(Records contained in a dataset)
#####

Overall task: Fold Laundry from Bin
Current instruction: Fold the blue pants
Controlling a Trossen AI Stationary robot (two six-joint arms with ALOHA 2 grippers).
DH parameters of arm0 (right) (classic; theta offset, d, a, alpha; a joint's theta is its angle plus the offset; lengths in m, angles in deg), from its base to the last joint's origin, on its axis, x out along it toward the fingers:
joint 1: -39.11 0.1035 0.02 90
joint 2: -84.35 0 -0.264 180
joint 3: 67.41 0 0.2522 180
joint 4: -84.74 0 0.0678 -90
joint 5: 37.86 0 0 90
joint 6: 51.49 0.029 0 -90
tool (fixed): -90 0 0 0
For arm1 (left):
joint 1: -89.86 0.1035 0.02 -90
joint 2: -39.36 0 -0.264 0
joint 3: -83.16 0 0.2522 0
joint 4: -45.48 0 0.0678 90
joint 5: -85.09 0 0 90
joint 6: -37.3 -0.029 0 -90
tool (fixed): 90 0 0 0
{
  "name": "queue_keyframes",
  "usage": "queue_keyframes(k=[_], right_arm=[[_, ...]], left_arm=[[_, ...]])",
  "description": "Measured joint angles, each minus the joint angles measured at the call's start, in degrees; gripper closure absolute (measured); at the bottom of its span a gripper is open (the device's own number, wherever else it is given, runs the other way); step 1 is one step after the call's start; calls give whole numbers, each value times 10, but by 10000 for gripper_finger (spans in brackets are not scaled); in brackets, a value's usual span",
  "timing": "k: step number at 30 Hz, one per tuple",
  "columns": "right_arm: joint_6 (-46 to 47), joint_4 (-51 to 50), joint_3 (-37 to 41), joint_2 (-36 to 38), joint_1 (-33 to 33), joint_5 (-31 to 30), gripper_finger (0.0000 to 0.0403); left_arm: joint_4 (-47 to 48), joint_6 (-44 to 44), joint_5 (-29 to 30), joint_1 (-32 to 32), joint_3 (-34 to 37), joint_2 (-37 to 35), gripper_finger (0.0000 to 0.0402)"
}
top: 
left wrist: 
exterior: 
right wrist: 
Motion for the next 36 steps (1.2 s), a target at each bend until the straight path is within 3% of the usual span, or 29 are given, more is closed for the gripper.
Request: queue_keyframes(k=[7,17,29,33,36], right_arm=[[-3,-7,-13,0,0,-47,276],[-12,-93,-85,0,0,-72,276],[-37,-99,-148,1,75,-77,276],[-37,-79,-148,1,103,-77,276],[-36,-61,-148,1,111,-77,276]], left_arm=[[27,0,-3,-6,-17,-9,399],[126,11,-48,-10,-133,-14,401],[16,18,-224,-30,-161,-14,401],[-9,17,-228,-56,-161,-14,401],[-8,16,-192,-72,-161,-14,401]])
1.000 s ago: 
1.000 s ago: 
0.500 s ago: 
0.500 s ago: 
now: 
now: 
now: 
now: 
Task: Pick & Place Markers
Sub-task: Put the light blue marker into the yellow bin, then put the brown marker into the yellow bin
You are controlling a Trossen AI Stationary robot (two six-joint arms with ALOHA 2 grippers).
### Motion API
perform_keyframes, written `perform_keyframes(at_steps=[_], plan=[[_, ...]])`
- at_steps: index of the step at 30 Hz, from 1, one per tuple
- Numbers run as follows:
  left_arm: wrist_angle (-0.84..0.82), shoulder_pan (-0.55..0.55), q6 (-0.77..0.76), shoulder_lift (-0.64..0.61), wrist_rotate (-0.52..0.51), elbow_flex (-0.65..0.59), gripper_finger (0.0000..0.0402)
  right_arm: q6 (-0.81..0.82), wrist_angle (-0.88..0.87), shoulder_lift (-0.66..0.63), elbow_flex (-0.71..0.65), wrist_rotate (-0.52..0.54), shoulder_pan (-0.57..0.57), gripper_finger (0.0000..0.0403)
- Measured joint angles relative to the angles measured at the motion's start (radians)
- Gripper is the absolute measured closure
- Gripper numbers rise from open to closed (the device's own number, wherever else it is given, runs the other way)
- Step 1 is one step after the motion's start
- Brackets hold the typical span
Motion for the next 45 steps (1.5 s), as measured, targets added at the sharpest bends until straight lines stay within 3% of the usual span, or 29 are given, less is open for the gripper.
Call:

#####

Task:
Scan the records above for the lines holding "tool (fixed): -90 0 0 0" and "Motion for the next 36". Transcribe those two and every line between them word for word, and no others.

Answer space:
tool (fixed): -90 0 0 0
For arm1 (left):
joint 1: -89.86 0.1035 0.02 -90
joint 2: -39.36 0 -0.264 0
joint 3: -83.16 0 0.2522 0
joint 4: -45.48 0 0.0678 90
joint 5: -85.09 0 0 90
joint 6: -37.3 -0.029 0 -90
tool (fixed): 90 0 0 0
{
  "name": "queue_keyframes",
  "usage": "queue_keyframes(k=[_], right_arm=[[_, ...]], left_arm=[[_, ...]])",
  "description": "Measured joint angles, each minus the joint angles measured at the call's start, in degrees; gripper closure absolute (measured); at the bottom of its span a gripper is open (the device's own number, wherever else it is given, runs the other way); step 1 is one step after the call's start; calls give whole numbers, each value times 10, but by 10000 for gripper_finger (spans in brackets are not scaled); in brackets, a value's usual span",
  "timing": "k: step number at 30 Hz, one per tuple",
  "columns": "right_arm: joint_6 (-46 to 47), joint_4 (-51 to 50), joint_3 (-37 to 41), joint_2 (-36 to 38), joint_1 (-33 to 33), joint_5 (-31 to 30), gripper_finger (0.0000 to 0.0403); left_arm: joint_4 (-47 to 48), joint_6 (-44 to 44), joint_5 (-29 to 30), joint_1 (-32 to 32), joint_3 (-34 to 37), joint_2 (-37 to 35), gripper_finger (0.0000 to 0.0402)"
}
top: 
left wrist: 
exterior: 
right wrist: 
Motion for the next 36 steps (1.2 s), a target at each bend until the straight path is within 3% of the usual span, or 29 are given, more is closed for the gripper.

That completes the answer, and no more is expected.